Photo Télé-Blocher Le stratège en chef de l’UDC est mécontent. Il croyait en avoir fini avec la question de l’adhésion de la Suisse à l’Union européenne. Et voilà que le débat semble repartir. Pour évacuer la question, il évoque dans son webcast hebdomadaire le lancement d’une initiative populaire qui interdirait l’adhésion à une organisation portant atteinte partielle ou totale à la souveraineté du pays.
En deux décennies, les ambitions européennes du Conseil fédéral ont connu une décrue constante. En mai 1992, le gouvernement dépose à Bruxelles une demande formelle d’ouverture de négociations en vue d’une adhésion de la Suisse. Le refus populaire de l’accord sur l’Espace économique européen (EEE), en décembre de la même année, refroidit les ardeurs et la demande d’adhésion est gelée. Dans le rapport du Conseil fédéral sur l’Europe publié en 2006, l’adhésion à l’UE, d’objectif stratégique qu’il était jusqu’ici, devient une simple option parmi d’autres.
Mais la complexité des relations bilatérales et la pression croissante de l’Europe pour que la Suisse suive l’évolution du droit européen imposent de reconsidérer nos rapports avec l’Union. Sont évoqués un accord-cadre, une idée caressée par la Suisse mais qui n’enthousiasme pas Bruxelles, une nouvelle tentative d’adhérer à l’EEE et même l’entrée au sein de l’Union.

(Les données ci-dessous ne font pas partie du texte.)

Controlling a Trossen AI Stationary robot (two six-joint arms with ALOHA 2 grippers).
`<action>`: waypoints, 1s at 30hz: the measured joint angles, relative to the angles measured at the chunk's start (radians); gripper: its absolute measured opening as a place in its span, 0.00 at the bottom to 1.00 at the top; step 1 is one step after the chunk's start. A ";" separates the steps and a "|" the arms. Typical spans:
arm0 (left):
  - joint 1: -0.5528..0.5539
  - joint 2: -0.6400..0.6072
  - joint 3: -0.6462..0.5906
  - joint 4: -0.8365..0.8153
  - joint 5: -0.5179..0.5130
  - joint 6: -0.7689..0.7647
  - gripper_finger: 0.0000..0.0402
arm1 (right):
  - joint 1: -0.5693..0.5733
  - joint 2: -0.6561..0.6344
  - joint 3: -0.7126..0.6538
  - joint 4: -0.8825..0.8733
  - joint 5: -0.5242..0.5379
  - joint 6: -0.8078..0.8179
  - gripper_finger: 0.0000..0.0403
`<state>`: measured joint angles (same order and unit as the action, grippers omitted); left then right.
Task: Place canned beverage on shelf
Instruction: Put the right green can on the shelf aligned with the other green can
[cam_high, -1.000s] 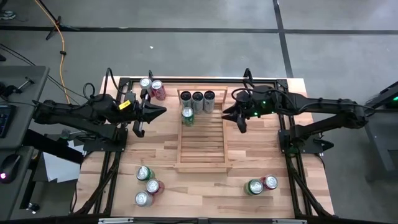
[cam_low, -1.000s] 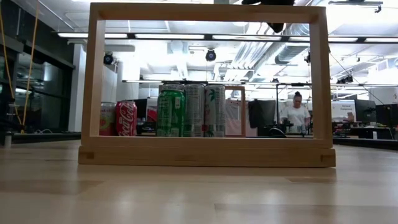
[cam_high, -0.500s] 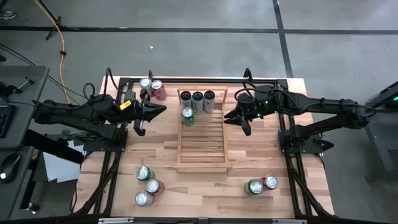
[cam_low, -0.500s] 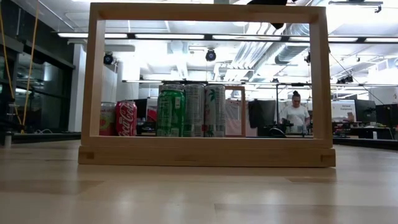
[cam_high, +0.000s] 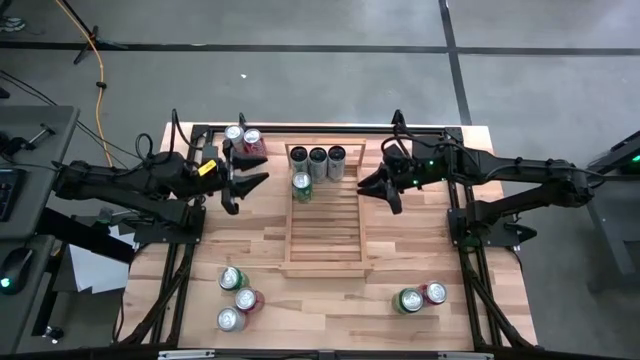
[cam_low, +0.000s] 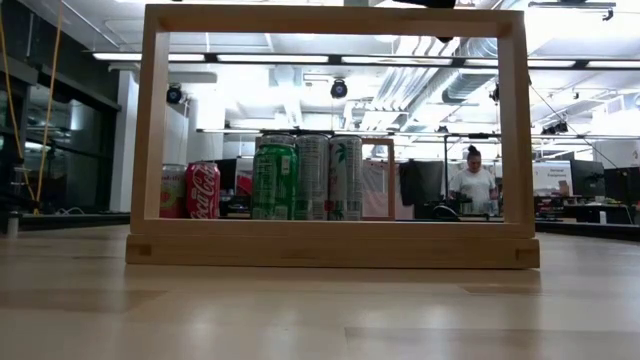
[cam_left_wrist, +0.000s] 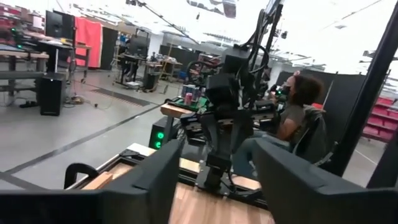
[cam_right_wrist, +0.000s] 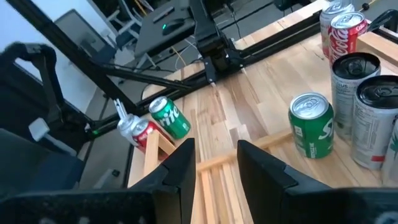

Qu’Avenir Suisse, la boìte à idées des milieux économiques, se lance sans a priori dans le débat montre que les fronts bougent. Un mouvement que n’apprécient ni l’UDC ni son leader-stratège qui ne se sentent à l’aise que dans la glaciation. Les conservateurs nationalistes n’aiment pas le débat. Détenteurs autoproclamés de certitudes qu’ils croient solides comme le granit de nos Alpes et d’une volonté populaire qu’ils postulent invariable, ils lui préfèrent les slogans et les imprécations. Avec ce projet d’initiative, ils croient pouvoir noyer le dossier européen en constitutionnalisant l’état présent de l’opinion, tel que reflété par le dernier sondage d’Isopublic.
Déjà , la Constitution fédérale soumet déjà l’adhésion à une communauté supranationale au référendum obligatoire (art. 140): constitutionnellement, l’adhésion à l’UE serait donc nécessairement précédée par un vote. Mais notre loi fodamentale est un texte ouvert, susceptible en tout temps d’être modifié: point de verrou qui pérenniserait une situation. Même si l’initiative Blocher était acceptée, elle n’empêcherait pas que le peuple approuve une adhésion ultérieurement en abrogeant simultanément l’interdiction qu’il aurait préalablement décidée. Encore une fois, l’UDC jette de la poudre aux yeux du peuple.